(Stored data entries)
* * * * * * *
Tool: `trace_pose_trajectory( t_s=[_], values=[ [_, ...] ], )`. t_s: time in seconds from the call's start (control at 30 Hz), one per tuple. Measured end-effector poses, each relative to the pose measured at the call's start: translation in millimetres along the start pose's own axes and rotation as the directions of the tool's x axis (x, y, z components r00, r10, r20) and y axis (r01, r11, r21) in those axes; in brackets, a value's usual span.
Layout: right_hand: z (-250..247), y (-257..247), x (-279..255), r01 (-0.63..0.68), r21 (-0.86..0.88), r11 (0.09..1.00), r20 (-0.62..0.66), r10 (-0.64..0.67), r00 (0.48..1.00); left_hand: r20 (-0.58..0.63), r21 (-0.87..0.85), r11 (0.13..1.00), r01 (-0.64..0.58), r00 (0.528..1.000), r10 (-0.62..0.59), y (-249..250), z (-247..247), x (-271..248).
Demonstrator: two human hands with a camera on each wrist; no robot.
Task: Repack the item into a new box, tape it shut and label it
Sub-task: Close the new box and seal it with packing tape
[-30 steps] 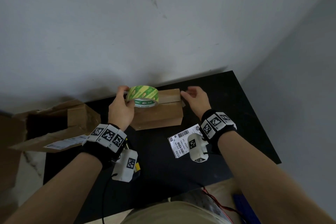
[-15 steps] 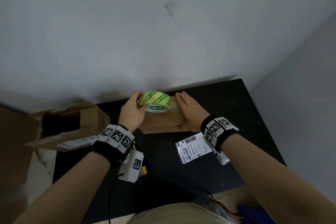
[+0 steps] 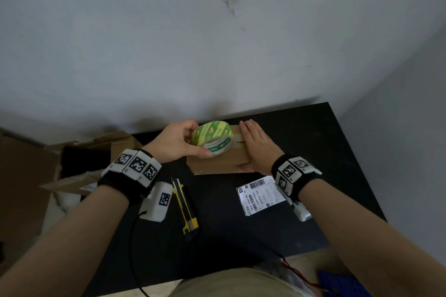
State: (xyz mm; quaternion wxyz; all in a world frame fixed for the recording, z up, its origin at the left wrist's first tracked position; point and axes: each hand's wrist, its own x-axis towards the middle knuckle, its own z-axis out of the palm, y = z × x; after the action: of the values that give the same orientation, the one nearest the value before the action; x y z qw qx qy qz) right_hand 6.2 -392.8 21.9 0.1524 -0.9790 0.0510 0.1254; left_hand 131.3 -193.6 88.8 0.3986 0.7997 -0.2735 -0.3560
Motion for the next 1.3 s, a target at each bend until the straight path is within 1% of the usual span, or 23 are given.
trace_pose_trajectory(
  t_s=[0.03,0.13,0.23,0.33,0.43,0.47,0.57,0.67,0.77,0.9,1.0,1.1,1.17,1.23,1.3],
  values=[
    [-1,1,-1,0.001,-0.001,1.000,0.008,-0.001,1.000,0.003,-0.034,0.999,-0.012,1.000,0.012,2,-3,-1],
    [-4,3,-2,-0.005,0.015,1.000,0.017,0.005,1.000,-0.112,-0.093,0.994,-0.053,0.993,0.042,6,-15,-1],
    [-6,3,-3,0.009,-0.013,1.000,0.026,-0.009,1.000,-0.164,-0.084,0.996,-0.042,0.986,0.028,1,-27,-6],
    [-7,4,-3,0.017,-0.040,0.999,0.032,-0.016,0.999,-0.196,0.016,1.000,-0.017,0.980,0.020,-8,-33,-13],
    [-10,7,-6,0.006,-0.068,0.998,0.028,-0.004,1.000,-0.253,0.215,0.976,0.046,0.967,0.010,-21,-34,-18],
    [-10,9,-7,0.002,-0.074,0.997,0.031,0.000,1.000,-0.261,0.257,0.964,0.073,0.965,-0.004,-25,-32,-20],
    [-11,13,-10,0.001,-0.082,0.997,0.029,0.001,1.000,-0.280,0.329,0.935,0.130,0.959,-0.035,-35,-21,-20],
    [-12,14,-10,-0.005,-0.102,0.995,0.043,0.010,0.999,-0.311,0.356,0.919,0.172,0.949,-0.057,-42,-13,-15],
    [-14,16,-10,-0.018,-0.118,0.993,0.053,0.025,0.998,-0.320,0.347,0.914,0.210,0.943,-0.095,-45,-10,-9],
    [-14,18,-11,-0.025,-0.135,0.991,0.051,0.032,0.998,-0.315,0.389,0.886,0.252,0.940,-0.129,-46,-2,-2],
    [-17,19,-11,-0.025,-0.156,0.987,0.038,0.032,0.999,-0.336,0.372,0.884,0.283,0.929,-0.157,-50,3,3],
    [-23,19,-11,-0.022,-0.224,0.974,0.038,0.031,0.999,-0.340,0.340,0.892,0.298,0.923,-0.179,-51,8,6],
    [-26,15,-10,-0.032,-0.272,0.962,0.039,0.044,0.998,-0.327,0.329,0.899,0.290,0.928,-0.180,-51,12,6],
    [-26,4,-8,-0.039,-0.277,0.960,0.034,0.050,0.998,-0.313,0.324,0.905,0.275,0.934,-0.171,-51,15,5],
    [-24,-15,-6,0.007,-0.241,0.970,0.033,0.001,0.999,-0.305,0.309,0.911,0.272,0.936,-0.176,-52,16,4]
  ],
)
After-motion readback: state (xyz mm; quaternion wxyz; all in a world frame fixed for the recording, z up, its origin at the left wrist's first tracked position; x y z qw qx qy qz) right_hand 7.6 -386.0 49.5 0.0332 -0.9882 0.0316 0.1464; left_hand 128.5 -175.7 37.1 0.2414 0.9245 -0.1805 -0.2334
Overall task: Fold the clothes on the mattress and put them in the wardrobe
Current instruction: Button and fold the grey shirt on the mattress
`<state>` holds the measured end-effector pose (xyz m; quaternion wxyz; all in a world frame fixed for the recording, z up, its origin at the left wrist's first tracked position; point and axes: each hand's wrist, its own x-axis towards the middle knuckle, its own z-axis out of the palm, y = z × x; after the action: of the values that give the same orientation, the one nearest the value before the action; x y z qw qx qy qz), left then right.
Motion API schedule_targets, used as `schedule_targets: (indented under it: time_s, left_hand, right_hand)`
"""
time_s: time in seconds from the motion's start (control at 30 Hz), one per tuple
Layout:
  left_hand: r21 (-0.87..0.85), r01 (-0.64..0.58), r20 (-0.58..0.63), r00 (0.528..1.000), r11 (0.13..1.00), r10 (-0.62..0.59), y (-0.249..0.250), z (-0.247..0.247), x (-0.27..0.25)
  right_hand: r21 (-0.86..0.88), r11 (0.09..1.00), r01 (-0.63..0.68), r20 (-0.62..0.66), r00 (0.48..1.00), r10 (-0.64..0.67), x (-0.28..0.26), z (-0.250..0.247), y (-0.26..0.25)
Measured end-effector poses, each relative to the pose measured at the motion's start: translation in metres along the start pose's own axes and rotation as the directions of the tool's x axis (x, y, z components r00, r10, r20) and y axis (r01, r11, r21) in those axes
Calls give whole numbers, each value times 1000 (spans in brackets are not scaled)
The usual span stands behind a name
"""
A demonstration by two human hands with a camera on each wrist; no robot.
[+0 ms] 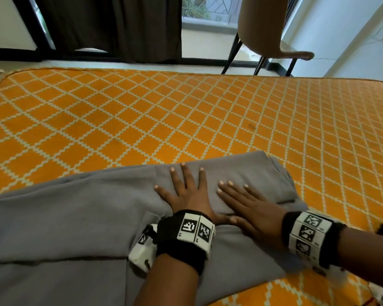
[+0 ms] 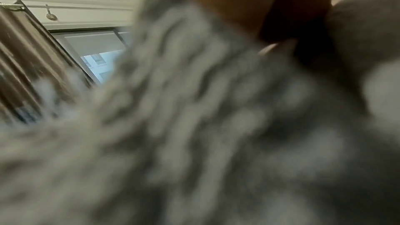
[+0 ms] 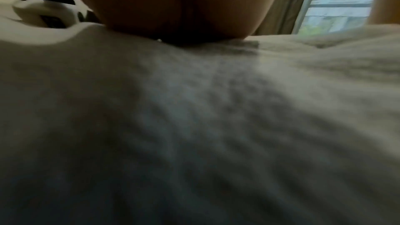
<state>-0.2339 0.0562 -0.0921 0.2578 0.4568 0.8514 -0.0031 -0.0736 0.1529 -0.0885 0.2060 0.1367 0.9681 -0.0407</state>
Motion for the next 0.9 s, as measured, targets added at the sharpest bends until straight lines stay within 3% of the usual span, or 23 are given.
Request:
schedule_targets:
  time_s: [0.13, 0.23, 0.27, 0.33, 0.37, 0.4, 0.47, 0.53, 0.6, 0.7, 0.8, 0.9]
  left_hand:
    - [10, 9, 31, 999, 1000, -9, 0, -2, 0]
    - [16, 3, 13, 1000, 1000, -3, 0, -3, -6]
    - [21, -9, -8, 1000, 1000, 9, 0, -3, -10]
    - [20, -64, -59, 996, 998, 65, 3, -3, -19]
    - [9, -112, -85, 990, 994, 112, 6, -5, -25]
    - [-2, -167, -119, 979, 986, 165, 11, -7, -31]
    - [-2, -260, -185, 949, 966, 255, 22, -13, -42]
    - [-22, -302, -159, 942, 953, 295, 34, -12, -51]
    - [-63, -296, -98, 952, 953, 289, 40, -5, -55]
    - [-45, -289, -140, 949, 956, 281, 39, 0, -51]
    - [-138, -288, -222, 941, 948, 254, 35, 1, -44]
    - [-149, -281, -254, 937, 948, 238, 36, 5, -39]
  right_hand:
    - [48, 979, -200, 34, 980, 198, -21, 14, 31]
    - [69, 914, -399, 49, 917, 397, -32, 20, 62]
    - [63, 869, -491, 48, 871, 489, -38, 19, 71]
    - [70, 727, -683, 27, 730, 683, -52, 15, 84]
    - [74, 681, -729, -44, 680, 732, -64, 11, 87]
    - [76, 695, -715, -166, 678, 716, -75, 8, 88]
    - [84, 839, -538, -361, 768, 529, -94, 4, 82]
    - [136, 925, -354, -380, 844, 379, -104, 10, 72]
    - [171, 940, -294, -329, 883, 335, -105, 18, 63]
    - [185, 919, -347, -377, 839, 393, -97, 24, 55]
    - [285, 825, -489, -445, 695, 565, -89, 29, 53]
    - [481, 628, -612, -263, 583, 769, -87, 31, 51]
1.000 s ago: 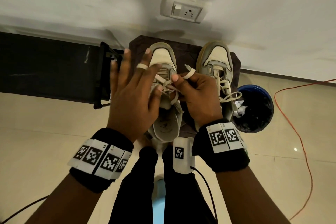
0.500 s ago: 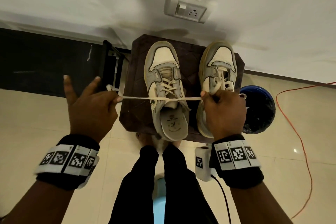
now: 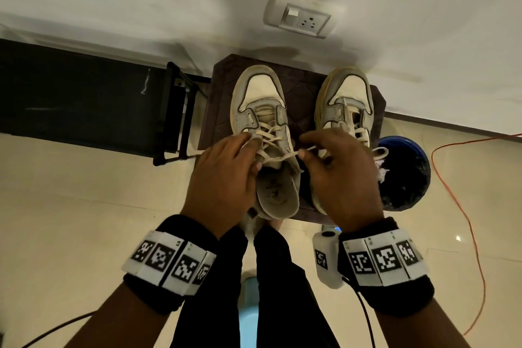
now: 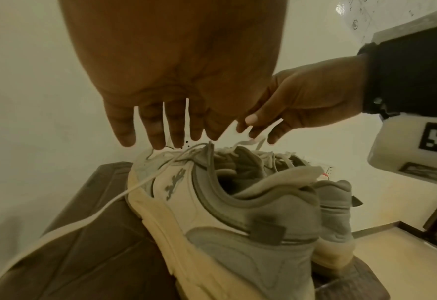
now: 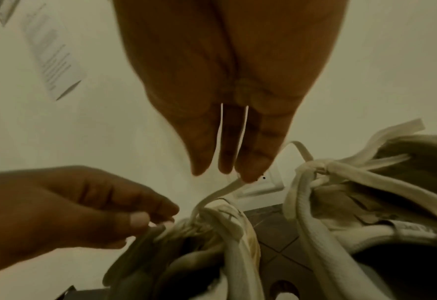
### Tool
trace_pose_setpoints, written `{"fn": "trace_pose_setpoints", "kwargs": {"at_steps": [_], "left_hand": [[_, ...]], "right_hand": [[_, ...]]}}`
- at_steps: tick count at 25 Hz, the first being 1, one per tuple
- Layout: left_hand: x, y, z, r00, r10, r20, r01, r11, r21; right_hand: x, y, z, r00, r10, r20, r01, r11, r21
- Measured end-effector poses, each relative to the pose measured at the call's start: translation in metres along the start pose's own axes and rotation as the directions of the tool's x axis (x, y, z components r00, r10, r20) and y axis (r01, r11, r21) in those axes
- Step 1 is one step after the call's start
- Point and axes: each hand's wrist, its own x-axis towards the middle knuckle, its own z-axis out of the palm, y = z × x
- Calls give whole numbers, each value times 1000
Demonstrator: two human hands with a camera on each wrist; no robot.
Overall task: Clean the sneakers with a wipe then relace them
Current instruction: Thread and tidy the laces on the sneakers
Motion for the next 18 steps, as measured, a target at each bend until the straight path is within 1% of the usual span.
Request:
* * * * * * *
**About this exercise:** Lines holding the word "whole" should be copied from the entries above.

**Exercise response:**
Calls give whole numbers, each value times 1000 (spans in brackets are not scaled)
- Calls give whole numbers, each value times 1000

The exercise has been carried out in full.